In his first energy action plan since being confirmed as president-elect by the Constitutional Court last month, Widodo will also impose major changes at state-owned Pertamina and cut coal exports to ensure ample domestic supplies for power plants.
The former OPEC member has been hit hard by falling oil production, insufficient gas infrastructure and a series of corruption scandals that have led to the downfall of top energy officials. The situation has scared off foreign investors and forced Indonesia to become a major fuel importer, the main driver behind the country's fiscal and current account deficits.
"The (new) government's action plans include ensuring the presence of the state to become a commander in making the right decisions, quickly and decisively to reform energy sector governance," said Hasto Kristiyanto, a senior figure in Widodo's transition team, in a statement released late Monday.

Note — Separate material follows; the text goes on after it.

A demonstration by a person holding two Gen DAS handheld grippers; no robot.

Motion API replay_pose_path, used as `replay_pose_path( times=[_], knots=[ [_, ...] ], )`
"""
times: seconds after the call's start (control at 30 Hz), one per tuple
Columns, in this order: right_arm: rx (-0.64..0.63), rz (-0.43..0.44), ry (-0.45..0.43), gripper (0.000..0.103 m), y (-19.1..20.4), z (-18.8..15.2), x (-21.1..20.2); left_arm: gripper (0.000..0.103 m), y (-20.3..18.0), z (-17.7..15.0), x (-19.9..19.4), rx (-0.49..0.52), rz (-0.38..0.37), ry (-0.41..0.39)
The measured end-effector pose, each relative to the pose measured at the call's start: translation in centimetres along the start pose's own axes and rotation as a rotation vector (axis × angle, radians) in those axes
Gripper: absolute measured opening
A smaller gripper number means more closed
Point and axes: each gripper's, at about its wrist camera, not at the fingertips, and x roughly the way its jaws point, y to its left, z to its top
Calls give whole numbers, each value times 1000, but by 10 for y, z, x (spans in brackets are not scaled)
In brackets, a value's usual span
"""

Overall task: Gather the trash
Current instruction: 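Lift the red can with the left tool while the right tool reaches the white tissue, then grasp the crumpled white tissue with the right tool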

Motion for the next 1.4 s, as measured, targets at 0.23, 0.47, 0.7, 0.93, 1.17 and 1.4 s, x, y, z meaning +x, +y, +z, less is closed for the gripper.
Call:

The new administration plans to suspend the activities of oil traders at Petral and give responsibility for purchasing fuel and crude oil to its state-owned parent company during the investigation. It did not say when it would take such action.
"Petral will be frozen and an investigative audit will be conducted," Kristiyanto said. "Purchases of crude and fuel will be conducted by Pertamina and executed in Indonesia."
Pertamina and Petral officials were not immediately available for comment.